El precepto bíblico es muy claro al respecto, "corrige al sabio y se hará más sabio, corrige al necio y te lo echarás de enemigo".

El ser excelente está alerta permanentemente para aprender de sí mismo, tanto cuando tiene éxito, como cuando fracasa, pues está convencido de que para ser triunfador no se requiere que exista un derrotado, pues para él la máxima conquista a la que se puede aspirar es a la conquista de sí mismo, y hace crecer permanentemente su ser, sabe que él es el principal responsable de sus aciertos y fracasos, y está convencido de que cada fracaso le permite surgir con mayor sabiduría y seguridad. Paga en esta forma la colegiatura diaria para ser un triunfador.

La fábula "La gallina de los huevos de oro", de Esopo, habla sobre un granjero que se encuentra a una gallinita lastimada, la recoge, cura y da de comer, hasta que un buen día se encuentra un huevo de oro en el gallinero. Al día siguiente el granjero vuelve a encontrar otro huevo de oro, y día con día la gallina repite el milagro. El granjero piensa entonces que si la gallina es capaz de poner un huevo de oro diariamente, por dentro ha de tener una mina de oro, así que decide sacrificarla y ¡oh, decepción!, no encuentra absolutamente nada. Dice el refrán: "La ambición rompe el saco". Este pobre granjero quiso toda la riqueza en un instante, y en lugar de cuidar a la gallina la mató inútilmente.

La moraleja de esta fábula la podemos aplicar en los roles de la vida. Los padres complacientes que dan todo a sus hijos con tal de verlos contentos, pero sin educarlos, a la larga acabarán en un mundo de conflictos y sin bases firmes para conducirse a la madurez y al crecimiento psíquico. En la pareja, cuando solamente se disfrutan mutuamente en los buenos momentos, pero no se respetan ni protegen, descuidando la comunicación y sin propiciar el crecimiento mutuo, tarde o temprano la gallina les deja de poner huevos de oro.
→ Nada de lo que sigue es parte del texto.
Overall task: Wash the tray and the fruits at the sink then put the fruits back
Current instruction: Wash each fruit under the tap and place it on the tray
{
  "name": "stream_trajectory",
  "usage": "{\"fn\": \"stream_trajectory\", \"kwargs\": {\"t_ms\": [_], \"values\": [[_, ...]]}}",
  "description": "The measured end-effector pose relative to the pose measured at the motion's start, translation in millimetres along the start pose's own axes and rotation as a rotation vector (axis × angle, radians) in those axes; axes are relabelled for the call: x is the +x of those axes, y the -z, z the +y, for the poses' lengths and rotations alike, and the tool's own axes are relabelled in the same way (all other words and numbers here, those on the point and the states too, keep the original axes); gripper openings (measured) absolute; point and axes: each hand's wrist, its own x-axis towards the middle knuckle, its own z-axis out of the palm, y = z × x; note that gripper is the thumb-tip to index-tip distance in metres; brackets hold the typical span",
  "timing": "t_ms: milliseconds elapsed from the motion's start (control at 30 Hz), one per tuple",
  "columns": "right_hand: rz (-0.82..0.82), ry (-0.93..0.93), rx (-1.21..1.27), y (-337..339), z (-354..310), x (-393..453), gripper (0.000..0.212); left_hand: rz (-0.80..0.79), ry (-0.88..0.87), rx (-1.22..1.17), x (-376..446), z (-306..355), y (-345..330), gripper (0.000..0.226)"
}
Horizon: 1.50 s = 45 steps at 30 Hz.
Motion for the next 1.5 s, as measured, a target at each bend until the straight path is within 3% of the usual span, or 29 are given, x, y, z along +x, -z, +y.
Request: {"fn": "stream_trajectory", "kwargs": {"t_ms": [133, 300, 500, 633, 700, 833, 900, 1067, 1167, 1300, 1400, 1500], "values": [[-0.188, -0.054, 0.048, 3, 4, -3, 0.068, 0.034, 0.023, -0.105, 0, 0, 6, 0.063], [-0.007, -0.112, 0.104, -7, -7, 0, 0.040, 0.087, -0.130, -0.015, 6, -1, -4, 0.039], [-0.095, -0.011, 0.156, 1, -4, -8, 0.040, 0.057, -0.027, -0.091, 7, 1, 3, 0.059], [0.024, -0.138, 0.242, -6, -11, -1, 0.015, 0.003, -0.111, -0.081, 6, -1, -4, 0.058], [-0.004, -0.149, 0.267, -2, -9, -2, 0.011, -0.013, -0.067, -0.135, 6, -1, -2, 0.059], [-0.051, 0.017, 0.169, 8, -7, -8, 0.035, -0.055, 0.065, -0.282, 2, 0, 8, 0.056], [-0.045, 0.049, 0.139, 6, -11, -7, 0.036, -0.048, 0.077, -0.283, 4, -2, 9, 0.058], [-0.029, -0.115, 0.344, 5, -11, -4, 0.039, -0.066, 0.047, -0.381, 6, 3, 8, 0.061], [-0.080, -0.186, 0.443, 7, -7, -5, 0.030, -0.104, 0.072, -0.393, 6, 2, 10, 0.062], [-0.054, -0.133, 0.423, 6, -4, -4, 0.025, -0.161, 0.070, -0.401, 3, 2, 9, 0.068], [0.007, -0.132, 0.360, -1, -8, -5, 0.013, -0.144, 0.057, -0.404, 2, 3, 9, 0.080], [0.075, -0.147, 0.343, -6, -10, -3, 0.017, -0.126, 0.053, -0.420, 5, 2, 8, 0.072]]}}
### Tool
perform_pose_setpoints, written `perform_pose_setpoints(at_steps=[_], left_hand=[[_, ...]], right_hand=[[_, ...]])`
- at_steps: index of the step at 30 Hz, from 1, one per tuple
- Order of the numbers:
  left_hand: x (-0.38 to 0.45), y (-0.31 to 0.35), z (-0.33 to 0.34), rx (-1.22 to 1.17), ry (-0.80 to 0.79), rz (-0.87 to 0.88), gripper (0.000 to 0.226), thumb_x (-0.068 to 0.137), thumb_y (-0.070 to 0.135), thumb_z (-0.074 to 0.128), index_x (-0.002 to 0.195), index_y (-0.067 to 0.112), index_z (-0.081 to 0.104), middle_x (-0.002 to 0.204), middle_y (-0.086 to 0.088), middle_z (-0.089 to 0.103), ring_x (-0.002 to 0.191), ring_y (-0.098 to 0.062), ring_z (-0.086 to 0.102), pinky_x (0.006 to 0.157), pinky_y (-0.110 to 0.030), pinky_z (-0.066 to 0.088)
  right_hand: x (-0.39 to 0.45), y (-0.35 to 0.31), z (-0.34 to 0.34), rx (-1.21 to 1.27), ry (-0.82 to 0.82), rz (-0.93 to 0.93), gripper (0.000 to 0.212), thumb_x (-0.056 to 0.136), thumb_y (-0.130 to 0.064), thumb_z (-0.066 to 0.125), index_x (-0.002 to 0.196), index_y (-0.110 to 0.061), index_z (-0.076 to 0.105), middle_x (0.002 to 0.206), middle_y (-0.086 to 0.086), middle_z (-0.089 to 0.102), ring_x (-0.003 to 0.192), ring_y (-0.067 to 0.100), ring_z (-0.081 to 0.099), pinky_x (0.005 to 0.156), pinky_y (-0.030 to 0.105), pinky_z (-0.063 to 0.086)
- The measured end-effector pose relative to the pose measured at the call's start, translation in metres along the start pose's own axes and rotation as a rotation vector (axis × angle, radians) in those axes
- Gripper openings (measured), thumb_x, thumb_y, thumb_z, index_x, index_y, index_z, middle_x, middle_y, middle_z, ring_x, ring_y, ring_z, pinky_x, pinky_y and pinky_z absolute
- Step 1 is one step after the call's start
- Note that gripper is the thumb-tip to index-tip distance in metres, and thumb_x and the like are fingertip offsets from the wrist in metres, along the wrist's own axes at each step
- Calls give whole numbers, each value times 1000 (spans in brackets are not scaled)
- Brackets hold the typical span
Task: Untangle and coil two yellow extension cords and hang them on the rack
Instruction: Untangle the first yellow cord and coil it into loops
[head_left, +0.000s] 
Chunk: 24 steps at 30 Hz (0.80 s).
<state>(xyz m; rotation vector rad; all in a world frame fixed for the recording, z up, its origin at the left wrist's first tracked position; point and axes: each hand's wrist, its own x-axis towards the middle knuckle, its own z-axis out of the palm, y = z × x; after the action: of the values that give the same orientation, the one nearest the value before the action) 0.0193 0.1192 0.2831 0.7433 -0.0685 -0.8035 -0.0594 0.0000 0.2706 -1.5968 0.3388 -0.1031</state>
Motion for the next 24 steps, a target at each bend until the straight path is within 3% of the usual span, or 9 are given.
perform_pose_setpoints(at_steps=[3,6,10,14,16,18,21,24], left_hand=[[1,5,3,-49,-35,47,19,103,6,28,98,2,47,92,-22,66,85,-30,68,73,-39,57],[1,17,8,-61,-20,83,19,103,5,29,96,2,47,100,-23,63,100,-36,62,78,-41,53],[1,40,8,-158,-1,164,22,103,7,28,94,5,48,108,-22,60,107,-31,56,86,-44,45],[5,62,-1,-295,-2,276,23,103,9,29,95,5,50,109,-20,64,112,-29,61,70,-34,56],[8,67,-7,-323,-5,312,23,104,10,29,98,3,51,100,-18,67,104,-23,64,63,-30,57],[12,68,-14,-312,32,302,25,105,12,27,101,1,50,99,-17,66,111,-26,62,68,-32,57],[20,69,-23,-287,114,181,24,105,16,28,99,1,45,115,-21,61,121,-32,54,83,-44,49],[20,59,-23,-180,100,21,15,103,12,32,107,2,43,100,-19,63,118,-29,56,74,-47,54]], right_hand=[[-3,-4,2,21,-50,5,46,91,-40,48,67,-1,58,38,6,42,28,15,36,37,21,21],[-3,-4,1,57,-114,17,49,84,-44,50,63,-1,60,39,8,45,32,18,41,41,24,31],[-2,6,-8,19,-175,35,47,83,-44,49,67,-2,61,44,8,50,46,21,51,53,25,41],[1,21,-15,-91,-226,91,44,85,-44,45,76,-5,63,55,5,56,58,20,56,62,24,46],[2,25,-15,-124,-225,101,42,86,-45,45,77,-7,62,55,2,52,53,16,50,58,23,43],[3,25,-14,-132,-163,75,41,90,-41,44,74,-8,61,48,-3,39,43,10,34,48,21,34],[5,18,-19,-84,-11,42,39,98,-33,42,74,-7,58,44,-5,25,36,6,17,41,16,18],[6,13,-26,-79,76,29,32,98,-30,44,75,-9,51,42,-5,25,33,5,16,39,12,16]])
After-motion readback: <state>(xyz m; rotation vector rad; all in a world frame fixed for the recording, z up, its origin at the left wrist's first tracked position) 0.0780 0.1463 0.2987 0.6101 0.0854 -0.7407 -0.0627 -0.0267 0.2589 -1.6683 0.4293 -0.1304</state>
La mente trabaja bajo dos paradigmas extremos: esperar lo mejor o esperar lo peor. El segundo es el más común, pues no exige nada. En contraparte, el autovisualizarse como triunfador requiere de un esfuerzo, de una energía vivificante que nos anime a la acción y que nos permita enfrentar cada obstáculo, no como una dificultad sino como un reto.

¿Cómo conseguirlo? Los hábitos vitales para tener una vida plena son:

Espera lo mejor, lo cual te ofrece una visión optimista y práctica de la vida.

Lleva una vida espiritual que te de seguridad interior, acrecienta tus valores y proyéctalos hacia tu felicidad.

Perdónate a ti mismo por haberte culpado. Empieza por no juzgarte y perdonarte.

El secreto para ser feliz es ¡ser feliz!